- TASK TO CARRY OUT
Scan the listing for "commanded" and copy out each line that has it.

++++++++++

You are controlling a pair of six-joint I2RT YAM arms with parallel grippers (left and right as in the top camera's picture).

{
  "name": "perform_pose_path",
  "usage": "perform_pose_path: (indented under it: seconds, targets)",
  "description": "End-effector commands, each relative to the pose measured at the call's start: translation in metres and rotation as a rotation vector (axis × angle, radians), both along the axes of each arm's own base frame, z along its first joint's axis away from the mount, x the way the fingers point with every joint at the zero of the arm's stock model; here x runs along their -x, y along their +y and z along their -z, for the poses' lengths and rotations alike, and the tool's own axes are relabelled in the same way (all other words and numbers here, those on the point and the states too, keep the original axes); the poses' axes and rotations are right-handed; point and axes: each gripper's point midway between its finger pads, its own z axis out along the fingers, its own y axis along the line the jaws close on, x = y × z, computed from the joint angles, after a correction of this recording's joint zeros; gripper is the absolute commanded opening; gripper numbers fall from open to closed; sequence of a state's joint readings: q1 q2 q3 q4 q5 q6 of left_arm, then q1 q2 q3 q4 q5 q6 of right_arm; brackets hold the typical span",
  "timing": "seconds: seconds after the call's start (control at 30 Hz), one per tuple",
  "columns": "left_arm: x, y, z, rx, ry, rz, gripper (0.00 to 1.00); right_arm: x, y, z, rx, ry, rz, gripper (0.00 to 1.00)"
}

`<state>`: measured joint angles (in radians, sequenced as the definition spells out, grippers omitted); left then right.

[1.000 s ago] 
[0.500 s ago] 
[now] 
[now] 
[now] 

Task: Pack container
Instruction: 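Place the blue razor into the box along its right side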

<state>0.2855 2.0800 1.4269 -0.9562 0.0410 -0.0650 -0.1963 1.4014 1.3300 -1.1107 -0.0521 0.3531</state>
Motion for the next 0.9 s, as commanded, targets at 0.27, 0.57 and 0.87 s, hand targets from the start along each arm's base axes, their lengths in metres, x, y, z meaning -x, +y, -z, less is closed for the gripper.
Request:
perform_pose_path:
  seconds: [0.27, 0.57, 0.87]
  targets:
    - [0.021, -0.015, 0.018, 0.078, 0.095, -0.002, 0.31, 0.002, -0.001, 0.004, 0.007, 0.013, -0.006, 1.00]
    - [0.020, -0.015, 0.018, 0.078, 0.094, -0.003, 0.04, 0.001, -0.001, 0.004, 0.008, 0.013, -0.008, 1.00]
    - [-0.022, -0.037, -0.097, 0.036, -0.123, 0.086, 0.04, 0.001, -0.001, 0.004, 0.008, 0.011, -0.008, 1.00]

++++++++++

- SOLVED EXERCISE
  "description": "End-effector commands, each relative to the pose measured at the call's start: translation in metres and rotation as a rotation vector (axis × angle, radians), both along the axes of each arm's own base frame, z along its first joint's axis away from the mount, x the way the fingers point with every joint at the zero of the arm's stock model; here x runs along their -x, y along their +y and z along their -z, for the poses' lengths and rotations alike, and the tool's own axes are relabelled in the same way (all other words and numbers here, those on the point and the states too, keep the original axes); the poses' axes and rotations are right-handed; point and axes: each gripper's point midway between its finger pads, its own z axis out along the fingers, its own y axis along the line the jaws close on, x = y × z, computed from the joint angles, after a correction of this recording's joint zeros; gripper is the absolute commanded opening; gripper numbers fall from open to closed; sequence of a state's joint readings: q1 q2 q3 q4 q5 q6 of left_arm, then q1 q2 q3 q4 q5 q6 of right_arm; brackets hold the typical span",
Motion for the next 0.9 s, as commanded, targets at 0.27, 0.57 and 0.87 s, hand targets from the start along each arm's base axes, their lengths in metres, x, y, z meaning -x, +y, -z, less is closed for the gripper.

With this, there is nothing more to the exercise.